In April 1990, by promissory note, Clarence Johnson lent money
to Texas Hydrogen Energy Corporation (THEC) and Hydrogen Energy
Corporation (HEC). An action against the loan, secured by a deed
of trust on an oil and gas lease, became time barred, at the
* Pursuant to 5TH CIR. R. 47.5, the Court has determined that this opinion should not be published and is not precedent except under the limited circumstances set forth in 5TH CIR. R. 47.5.4. latest, in October 1994. But, in 1996, the debt was acknowledged
in writing by THEC and HEC without new consideration. In 1997,
Johnson initiated foreclosure, which THEC and HEC contested in the
state declaratory judgment action, challenging the validity of the
debt.
Before the state court proceeding began, both corporations
filed for Chapter 11 bankruptcy protection, removed the case to
bankruptcy court, and challenged the debt acknowledgment as a
fraudulent transfer or invalid preference. During the course of
the bankruptcy proceeding, our court decided In Re Vineyard Bay
Development Co., Inc.,
132 F.3d 269(5th Cir. 1998), establishing,
under Texas law, the validity of the acknowledgment.
Id. at 271.
The bankruptcy court held the debt was valid; the
acknowledgment was neither a fraudulent transfer nor invalid
preference; denied the declaratory judgment request; did not grant
Johnson a declaratory judgment; and made the parties responsible
for their own costs and attorney’s fees. On reconsideration, the
bankruptcy court acknowledged that Johnson could seek attorney’s
fees under the Texas statute, but denied them. In a comprehensive
and well-reasoned opinion, the district court affirmed.
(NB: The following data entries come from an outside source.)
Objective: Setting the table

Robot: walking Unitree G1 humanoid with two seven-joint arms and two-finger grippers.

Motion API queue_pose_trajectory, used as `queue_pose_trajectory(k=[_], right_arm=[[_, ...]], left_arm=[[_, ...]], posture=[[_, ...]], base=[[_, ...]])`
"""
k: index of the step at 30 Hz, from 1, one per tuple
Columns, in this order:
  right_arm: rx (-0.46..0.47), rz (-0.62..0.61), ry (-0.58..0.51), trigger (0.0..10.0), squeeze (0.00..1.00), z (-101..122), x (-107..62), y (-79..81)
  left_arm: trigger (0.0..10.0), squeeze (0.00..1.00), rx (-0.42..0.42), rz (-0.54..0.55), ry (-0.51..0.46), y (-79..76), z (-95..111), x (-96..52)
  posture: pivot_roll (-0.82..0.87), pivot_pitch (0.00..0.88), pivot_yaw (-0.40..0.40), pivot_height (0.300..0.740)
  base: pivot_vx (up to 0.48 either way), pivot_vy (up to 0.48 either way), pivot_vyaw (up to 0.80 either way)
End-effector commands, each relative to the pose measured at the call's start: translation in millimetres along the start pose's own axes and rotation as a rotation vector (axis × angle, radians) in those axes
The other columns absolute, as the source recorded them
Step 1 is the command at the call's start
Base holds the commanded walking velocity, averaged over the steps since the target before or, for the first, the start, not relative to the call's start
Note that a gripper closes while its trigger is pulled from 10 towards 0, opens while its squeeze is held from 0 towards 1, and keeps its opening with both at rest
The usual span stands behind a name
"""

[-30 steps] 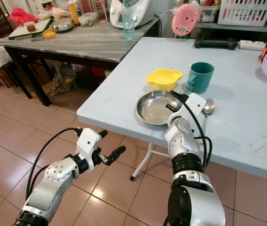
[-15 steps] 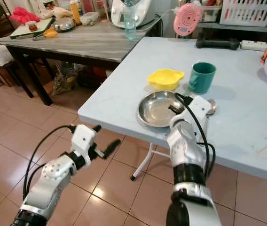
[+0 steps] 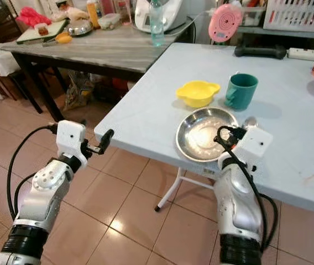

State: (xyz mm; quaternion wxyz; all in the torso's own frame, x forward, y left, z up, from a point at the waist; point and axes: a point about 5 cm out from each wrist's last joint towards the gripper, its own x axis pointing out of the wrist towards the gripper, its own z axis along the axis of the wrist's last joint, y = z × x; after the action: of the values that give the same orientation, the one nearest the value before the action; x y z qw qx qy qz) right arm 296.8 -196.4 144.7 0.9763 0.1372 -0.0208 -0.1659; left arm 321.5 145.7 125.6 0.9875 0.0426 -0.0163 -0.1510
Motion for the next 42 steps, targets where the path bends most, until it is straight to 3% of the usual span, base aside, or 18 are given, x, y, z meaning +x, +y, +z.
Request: queue_pose_trajectory(k=[1,12,17,42], right_arm=[[0.009,0.031,-0.027,10.0,0.00,6.9,-6.2,6.8],[-0.003,0.018,-0.006,10.0,0.00,2.6,-24.7,-2.2],[-0.012,0.015,-0.008,10.0,0.00,3.9,-25.1,-2.9],[-0.060,0.046,-0.013,10.0,0.00,5.8,-27.6,-0.5]], left_arm=[[10.0,0.00,-0.007,0.026,-0.008,6.0,1.2,0.8],[10.0,0.00,-0.037,0.030,0.010,6.7,-3.6,3.8],[10.0,0.00,-0.040,0.027,0.016,5.8,-4.9,6.5],[10.0,0.00,-0.048,0.011,0.012,-8.2,-10.8,8.5]], posture=[[-0.13,0.005,0.116,0.740],[-0.15,0.009,0.120,0.740],[-0.16,0.010,0.121,0.740],[-0.16,0.005,0.103,0.740]], base=[[0.000,0.000,0.00],[0.000,0.027,-0.29],[0.000,0.323,-0.65],[0.000,0.438,0.00]])
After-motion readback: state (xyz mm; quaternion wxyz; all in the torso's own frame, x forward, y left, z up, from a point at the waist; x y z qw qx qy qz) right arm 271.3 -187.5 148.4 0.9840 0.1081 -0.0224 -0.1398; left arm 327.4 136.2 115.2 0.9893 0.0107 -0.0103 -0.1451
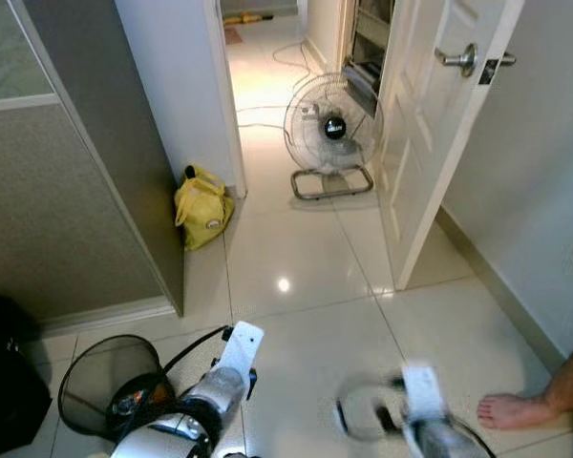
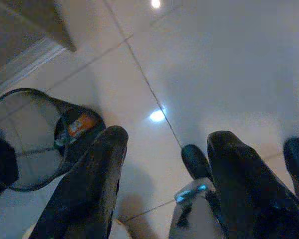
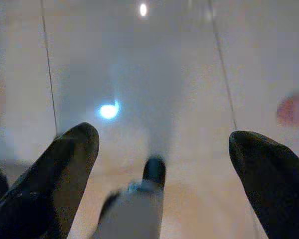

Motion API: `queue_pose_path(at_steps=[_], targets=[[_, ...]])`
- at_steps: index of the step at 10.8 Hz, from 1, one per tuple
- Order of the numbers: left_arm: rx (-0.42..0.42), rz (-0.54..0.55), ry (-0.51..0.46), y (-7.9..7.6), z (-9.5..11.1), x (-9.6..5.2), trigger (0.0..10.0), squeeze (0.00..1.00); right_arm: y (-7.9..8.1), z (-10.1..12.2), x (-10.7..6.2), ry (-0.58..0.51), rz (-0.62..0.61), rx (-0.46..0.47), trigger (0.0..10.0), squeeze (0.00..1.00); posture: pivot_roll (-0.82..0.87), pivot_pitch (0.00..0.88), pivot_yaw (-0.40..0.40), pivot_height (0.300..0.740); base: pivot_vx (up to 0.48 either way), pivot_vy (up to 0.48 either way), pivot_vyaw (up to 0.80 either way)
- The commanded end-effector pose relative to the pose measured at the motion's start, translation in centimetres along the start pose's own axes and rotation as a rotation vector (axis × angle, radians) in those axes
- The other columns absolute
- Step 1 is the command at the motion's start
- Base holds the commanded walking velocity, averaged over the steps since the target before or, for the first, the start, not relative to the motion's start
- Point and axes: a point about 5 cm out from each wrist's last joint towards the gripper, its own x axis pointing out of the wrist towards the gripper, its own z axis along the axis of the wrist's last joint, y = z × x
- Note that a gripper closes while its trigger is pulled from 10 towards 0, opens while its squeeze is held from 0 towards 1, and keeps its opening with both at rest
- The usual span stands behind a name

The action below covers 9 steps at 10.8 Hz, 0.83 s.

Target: Clean up the room

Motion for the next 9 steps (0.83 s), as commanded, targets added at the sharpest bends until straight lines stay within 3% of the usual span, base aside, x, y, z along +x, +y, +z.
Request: queue_pose_path(at_steps=[1, 3, 6, 9], targets=[[-0.041, 0.047, -0.022, 0.9, 0.8, 0.0, 10.0, 0.0, -0.5, 0.3, 0.0, -0.011, -0.018, -0.021, 10.0, 0.0, -0.17, 0.0, 0.075, 0.74, 0.0, 0.0, 0.0], [-0.058, 0.051, -0.024, 1.0, 1.0, 0.0, 10.0, 0.0, -1.0, 0.4, -0.1, -0.019, -0.038, -0.021, 10.0, 0.0, -0.17, 0.0, 0.078, 0.74, 0.0, 0.0, 0.0], [-0.151, 0.055, -0.035, 0.7, 1.4, 0.0, 10.0, 0.0, -1.8, 0.9, -0.1, -0.054, -0.059, -0.004, 10.0, 0.0, -0.16, 0.0, 0.07, 0.74, 0.0, 0.0, 0.0], [-0.186, 0.121, -0.152, 3.0, 5.2, -0.3, 10.0, 0.0, -3.4, 3.7, -0.1, -0.126, -0.133, 0.009, 10.0, 0.0, -0.16, 0.0, 0.059, 0.74, 0.0, 0.0, 0.0]])
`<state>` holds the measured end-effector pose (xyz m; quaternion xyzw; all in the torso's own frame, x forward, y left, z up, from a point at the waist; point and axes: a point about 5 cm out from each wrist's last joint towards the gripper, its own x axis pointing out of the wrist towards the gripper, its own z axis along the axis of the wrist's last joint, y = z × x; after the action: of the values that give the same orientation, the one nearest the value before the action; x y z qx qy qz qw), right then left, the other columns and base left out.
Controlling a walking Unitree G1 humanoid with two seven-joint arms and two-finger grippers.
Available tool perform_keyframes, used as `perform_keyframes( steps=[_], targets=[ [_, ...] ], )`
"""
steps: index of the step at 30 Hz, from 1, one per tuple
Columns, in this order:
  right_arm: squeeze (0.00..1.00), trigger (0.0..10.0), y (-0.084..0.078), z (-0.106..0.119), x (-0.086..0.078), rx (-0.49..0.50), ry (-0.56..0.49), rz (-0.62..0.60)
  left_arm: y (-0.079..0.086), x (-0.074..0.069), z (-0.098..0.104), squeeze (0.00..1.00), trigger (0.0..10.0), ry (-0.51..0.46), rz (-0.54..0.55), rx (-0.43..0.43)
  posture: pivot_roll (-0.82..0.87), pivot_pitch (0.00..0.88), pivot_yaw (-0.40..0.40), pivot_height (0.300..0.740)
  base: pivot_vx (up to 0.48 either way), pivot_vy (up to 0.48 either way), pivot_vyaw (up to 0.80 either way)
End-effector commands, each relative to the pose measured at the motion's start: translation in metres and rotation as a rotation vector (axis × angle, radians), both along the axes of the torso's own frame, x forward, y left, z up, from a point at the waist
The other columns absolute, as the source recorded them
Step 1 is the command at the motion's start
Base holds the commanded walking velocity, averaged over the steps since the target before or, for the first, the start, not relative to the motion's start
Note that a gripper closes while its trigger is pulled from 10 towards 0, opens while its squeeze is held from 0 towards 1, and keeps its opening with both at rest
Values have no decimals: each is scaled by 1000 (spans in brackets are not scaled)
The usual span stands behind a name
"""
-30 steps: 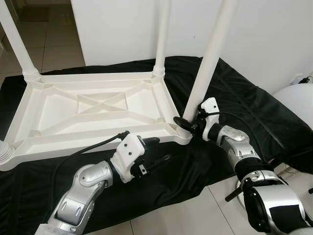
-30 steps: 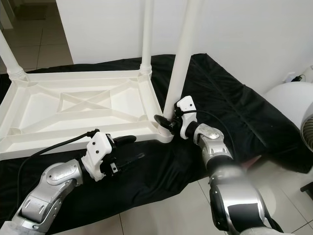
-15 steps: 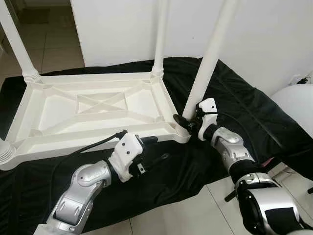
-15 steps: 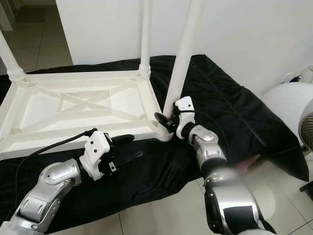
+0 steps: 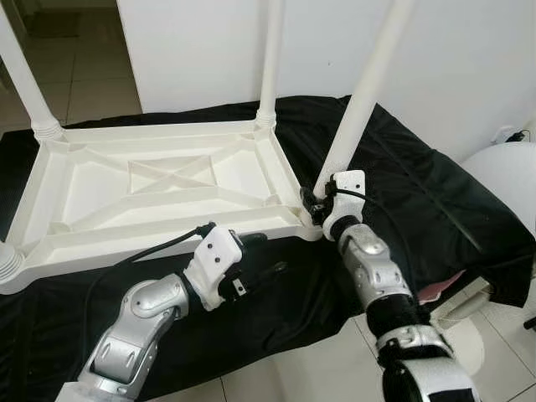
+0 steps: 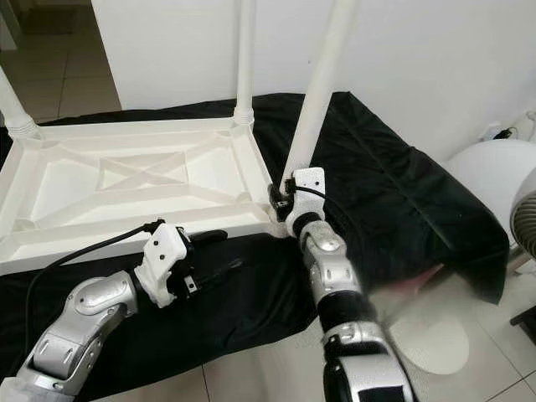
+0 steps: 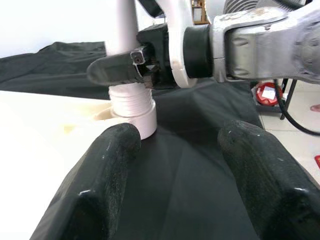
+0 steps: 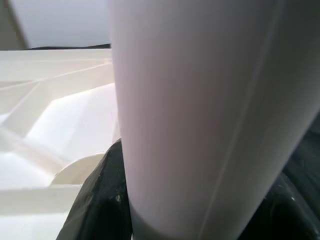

For essentially the reasons stated in the district court’s
opinion, the bankruptcy court did not abuse its discretion in
denying attorney’s fees.
Johnson also contends that he should be awarded such fees
under FED. R. BANKR. P. 9011, claiming that the state action was
brought in “bad faith”. The bankruptcy court found otherwise.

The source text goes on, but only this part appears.